Kampf ums Mittelmeer: Warum Erdoğan in die Offensive geht
Brisant: Türkei startete Manöver vor Zypern, Frankreich schickte Kriegsschiffe. Gasstreit wird zum politischen Powerplay.

Kampfflugzeuge, Kriegsschiffe, Kampfdrohnen, U-Boote, Hubschrauber sowie Soldaten aus der Türkei und dem türkischen Teil Zyperns – es ist eine beeindruckende Machtdemonstration, die Tayyip Erdoğan seit Montag inszeniert. „Mittelmeersturm“ nennt sich das viertägige Großmanöver, mit dem der türkische Präsident die Ansprüche seines Landes auf Gasvorkommen unter dem Meeresboden untermauern will. Es handelt sich aber auch um ein geopolitisches Powerplay.

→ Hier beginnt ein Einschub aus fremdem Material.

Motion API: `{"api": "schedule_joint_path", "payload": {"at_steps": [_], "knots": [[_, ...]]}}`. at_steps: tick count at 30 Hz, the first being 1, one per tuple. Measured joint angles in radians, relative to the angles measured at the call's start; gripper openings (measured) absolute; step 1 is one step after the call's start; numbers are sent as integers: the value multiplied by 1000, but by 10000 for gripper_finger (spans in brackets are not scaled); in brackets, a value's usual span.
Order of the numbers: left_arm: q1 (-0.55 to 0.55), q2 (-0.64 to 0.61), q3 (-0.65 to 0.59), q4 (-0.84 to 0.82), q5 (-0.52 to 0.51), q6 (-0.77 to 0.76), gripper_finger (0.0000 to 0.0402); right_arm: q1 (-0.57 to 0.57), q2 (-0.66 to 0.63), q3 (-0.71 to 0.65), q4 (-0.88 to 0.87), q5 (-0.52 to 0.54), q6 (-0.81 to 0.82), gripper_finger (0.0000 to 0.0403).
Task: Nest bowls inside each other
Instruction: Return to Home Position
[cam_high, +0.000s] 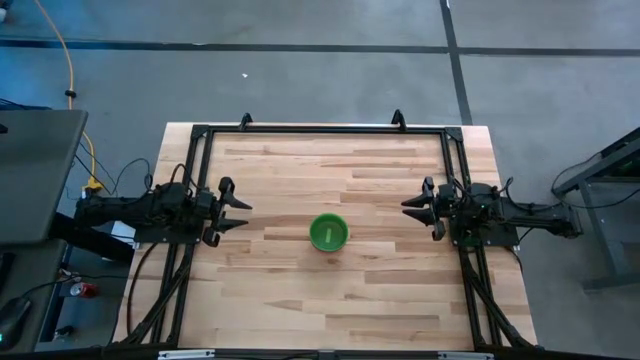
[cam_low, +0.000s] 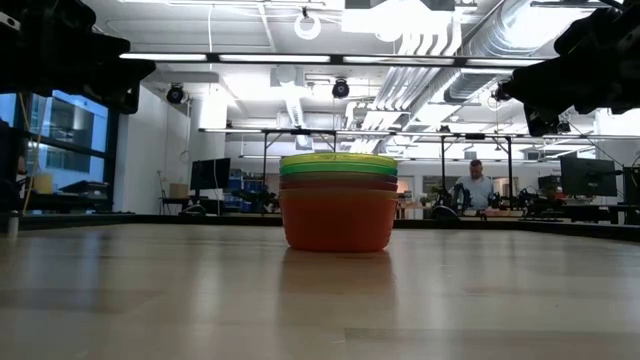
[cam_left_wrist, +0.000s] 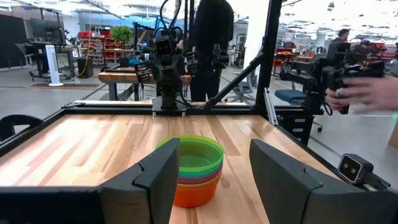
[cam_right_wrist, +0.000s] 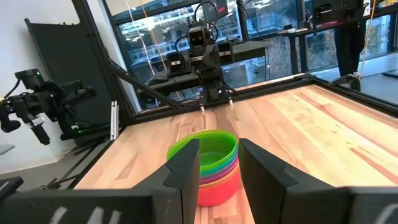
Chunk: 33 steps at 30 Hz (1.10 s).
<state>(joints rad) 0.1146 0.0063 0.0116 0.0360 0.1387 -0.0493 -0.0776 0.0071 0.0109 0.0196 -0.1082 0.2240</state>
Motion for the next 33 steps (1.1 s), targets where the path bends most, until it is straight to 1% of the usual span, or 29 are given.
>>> {"api": "schedule_joint_path", "payload": {"at_steps": [6, 12, 16, 20, 22, 25, 30, 33], "knots": [[0, 0, 0, 0, 0, 0, 184, 0, 0, 0, 0, 2, -1, 101], [0, 0, 0, 0, 0, 0, 184, 0, 0, 0, 2, -6, -67, 101], [0, 0, 0, 0, 0, 0, 184, 0, 0, 1, 6, -35, 11, 101], [0, 0, 0, 0, 0, 0, 184, 0, -1, 1, 7, -46, -54, 101], [0, 0, 0, 0, 0, 0, 184, 0, -1, 1, 8, -45, -73, 101], [0, 0, 0, 0, 0, 0, 184, 0, -1, 1, 10, -17, -46, 101], [0, 0, 0, 0, 0, 0, 184, 0, -1, 1, 6, -12, -92, 101], [0, 0, 0, 0, 0, 0, 184, 0, -1, 1, 5, -11, -92, 101]]}}
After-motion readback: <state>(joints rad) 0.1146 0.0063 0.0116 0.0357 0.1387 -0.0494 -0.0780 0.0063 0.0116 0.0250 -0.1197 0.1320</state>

Was ist der Ausgangspunkt des Konfliktes?

Erdoğan beansprucht Gebiete vor Zypern und damit verbundene Gasfelder für sich. Begründet wird das mit dem türkischen Festlandsockel, der bis dorthin reiche. Neu dazu gekommen sind nun auch Zonen südlich der griechischen Insel Kreta – nach einem türkisch-libyschen Deal (siehe nächste Frage). Für Athen ist das ein No-Go.